While book accessibility has expanded tremendously, what has remained constant is how every young reader can benefit from an adult who takes an interest in their reading.

“In the eighth grade, I was a library aide at my school,” says Emeline Lakrout, a blind marketing professional in New York City. “Every day, I'd spend an hour hanging out in the library, talking with the librarian and shelving my books.” (At that time, Emeline could still see enough to read the large print of titles.)

“I enjoyed it so much that I'd sometimes shelve other people's books too. The librarian recommended treasures to me, like The Penderwicks, and let me know as soon as Catching Fire had been returned to the library so I could check it out.”

That year Lakrout shifted from occasionally reading books in print to “fully relying on digital books through Bookshare,” an accessible online library for people with print disabilities.

There are a lot of ways your blind and low-vision students can engage with books, and recognizing that they need to feel comfortable in a book space that’s not generally built for them is paramount. As Lakrout puts it, “librarians should be attuned to the alternative reading options that exist, so that all students always have access to reading.” She also points out the importance of the human connection: “Even if I already had essentially unlimited access to reading material, it was still great to have the librarian to talk to about books, genres, and the like. Just because a student isn't traditionally perusing the hardcover shelves doesn't mean they can't benefit from a friendly suggestion or just company in the world of childhood book nerdom.”

There are techy things that can be done as well.

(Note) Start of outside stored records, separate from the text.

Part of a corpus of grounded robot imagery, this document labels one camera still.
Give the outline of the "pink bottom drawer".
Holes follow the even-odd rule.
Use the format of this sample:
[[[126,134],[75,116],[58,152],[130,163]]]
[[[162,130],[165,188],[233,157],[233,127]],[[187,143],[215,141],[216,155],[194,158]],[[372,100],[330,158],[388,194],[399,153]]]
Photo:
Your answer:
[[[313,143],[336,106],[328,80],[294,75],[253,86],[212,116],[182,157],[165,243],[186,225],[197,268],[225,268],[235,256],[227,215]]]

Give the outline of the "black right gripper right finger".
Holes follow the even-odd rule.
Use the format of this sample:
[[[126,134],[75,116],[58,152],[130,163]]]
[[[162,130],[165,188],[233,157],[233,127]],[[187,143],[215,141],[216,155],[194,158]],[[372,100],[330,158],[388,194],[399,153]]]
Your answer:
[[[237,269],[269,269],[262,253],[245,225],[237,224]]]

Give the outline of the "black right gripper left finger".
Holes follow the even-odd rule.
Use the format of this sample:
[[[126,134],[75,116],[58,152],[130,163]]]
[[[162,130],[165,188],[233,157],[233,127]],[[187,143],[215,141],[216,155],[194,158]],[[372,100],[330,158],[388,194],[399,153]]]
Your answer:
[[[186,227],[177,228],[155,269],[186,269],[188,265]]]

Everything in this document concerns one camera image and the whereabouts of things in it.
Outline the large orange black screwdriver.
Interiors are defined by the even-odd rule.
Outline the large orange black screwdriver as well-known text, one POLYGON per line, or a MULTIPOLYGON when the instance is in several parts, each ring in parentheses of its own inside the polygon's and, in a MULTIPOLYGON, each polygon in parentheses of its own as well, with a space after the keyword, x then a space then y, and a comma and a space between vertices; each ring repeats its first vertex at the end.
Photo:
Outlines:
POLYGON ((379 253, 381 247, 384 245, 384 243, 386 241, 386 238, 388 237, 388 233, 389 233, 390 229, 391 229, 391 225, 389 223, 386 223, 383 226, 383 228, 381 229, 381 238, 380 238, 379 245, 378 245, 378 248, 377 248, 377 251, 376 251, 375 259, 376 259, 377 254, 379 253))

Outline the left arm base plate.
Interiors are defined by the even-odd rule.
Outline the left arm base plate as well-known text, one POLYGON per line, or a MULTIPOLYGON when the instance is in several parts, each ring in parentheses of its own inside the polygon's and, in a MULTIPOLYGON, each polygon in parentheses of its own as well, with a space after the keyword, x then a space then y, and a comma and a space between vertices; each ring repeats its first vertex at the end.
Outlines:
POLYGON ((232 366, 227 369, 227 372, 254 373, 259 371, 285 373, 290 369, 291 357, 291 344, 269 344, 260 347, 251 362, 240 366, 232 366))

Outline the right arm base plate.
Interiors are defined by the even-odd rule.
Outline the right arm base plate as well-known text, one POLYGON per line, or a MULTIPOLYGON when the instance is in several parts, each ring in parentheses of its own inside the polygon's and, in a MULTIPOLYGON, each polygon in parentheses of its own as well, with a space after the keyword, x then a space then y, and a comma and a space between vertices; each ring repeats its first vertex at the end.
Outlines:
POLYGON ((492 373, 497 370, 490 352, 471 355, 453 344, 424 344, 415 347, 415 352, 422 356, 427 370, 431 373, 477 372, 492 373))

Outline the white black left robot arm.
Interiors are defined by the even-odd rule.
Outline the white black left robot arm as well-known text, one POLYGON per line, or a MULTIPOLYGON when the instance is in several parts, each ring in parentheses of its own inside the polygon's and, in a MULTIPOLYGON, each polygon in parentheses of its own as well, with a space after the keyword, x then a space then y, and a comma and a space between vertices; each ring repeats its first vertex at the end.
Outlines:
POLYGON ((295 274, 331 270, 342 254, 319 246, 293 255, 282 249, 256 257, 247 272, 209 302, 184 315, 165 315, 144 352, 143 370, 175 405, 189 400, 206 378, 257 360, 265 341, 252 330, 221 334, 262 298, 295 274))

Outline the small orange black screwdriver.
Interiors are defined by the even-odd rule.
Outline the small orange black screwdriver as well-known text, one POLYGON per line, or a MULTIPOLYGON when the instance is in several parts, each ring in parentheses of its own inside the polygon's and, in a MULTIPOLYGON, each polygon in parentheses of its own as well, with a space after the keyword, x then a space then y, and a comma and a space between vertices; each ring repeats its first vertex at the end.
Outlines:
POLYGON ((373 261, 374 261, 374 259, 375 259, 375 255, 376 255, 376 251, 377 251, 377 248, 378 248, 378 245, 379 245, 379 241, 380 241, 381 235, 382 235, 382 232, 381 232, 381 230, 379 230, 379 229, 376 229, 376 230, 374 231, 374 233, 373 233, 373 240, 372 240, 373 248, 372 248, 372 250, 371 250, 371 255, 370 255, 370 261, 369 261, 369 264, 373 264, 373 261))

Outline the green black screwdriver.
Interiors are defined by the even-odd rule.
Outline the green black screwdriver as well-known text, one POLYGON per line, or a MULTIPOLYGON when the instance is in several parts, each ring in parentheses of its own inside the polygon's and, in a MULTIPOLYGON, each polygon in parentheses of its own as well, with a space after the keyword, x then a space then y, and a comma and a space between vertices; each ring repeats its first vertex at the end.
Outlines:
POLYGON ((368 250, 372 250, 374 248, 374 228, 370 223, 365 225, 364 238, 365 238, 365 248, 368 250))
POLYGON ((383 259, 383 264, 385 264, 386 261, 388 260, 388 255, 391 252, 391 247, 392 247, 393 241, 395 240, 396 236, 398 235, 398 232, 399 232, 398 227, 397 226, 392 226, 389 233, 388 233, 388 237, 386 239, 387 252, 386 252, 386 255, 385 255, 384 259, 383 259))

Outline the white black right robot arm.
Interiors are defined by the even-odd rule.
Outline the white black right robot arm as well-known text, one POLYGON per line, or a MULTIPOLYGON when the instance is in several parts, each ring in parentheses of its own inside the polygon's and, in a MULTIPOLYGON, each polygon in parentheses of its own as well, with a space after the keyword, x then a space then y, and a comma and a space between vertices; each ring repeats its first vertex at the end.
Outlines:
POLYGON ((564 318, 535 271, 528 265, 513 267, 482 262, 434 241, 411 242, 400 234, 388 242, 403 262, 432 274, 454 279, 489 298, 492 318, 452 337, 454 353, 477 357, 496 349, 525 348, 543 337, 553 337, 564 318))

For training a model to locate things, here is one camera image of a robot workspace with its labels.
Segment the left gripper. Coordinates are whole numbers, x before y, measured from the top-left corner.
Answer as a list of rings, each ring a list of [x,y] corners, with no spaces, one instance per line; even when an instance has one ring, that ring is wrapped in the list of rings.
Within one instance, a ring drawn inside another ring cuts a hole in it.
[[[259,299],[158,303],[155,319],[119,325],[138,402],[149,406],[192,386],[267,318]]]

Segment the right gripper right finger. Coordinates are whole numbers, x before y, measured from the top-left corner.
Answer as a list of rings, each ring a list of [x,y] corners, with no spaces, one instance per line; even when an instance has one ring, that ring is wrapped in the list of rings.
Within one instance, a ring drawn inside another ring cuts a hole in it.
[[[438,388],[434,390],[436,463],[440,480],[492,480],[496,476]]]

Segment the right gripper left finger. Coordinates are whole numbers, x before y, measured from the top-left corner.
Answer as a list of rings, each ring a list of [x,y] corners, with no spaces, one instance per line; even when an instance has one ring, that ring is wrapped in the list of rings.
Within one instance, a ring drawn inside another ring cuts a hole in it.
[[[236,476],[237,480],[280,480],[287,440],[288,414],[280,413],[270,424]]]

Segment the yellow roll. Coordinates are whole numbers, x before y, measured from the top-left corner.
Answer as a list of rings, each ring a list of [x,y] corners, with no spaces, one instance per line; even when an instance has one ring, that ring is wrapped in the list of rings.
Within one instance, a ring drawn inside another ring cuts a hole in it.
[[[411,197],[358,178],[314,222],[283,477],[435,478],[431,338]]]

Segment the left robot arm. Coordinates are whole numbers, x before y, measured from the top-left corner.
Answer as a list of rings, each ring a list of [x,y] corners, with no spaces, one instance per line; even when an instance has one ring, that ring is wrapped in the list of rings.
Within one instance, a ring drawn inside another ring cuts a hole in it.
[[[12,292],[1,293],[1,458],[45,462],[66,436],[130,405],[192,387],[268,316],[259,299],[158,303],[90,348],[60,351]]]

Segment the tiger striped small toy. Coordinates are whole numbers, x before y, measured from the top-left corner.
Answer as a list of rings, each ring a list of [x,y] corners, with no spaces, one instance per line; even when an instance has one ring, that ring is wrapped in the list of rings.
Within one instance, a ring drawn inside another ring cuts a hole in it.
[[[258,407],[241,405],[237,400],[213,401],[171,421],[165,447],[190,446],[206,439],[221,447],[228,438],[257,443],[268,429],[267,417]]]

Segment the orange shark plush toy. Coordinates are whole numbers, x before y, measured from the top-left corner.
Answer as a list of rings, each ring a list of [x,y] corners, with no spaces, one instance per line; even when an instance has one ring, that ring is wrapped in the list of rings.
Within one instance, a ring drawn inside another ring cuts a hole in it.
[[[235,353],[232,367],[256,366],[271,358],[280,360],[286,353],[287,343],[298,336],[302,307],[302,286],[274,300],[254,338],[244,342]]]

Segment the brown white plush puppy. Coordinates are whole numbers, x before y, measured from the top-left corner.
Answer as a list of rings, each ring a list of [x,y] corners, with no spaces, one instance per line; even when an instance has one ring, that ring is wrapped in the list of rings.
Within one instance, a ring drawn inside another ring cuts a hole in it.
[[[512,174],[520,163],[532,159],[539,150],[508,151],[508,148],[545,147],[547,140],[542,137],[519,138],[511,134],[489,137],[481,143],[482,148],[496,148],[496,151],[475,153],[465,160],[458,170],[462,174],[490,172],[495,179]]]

Setting up at least one computer with magnification and text-to-speech software and headphones is a good start. There are programs that are built into both Mac (VoiceOver) and PCs (Narrator), and NVDA is an open-source text-to-speech and digital Braille app. Of course, this is just one side of the equation. The library’s website and catalogue must be designed with accessibility in mind, as this SLJ article about tech compliance requirements details.

Caitlin Hernandez, a writer and special ed teacher in San Francisco, was born blind and learned Braille at an early age. “Our school librarian, of her own volition, contacted Seedlings [which produces Braille titles for children] and ordered enough Braille books to serve me throughout my K–5 years,” she says. “There were two delicious shelves of hardcopy Braille books of all sizes, and I used to relish the feeling that, just as my sighted classmates did, I was able to walk along the shelf, drink in the titles, read the synopses at the back, and pick a book.”

Hernandez adds that her favorite librarians “strove to find representation the best they could. … Besides biographies of Louis Braille and Helen Keller, we had several books about blind and other disabled characters.”

Hernandez also has fond memories of her favorite librarians reading out loud, and now she is a marvelous reader in her own right. She points out that ““many sighted children enjoy reading aloud, describing pictures, and sharing books with a partner.”

Speaking of image description, having sighted students describe the pictures within a book or the covers themselves can be a fun exercise that develops connections between words and things. Blind students would also love to do a little judging books by their covers now and again. And please include alt text (embedded image descriptions that can be read by text-to-speech apps) on websites. Alt Text as Poetry is a fantastic resource for getting you and your students excited about alt text and image description.

Blind and sighted students alike benefit from being introduced to blind and low-vision readers and writers both on the shelf and in person. Consider reaching out to a local blind organization or library to have a Braille demonstration. As a volunteer Braille instructor at the Andrew Heiskell Braille and Talking Book Library in New York City, I teach blind adults as well as sighted ones. Literacy levels are shockingly low among blind children and adults, and I’ve found that Braille-learning not only expands literacy, but, just as important, it kindles Blind Pride.

So teach all students some Braille. I can pretty much guarantee they’ll find it cool!


M. Leona Godin is the author of  There Plant Eyes: A Personal and Cultural History of Blindness.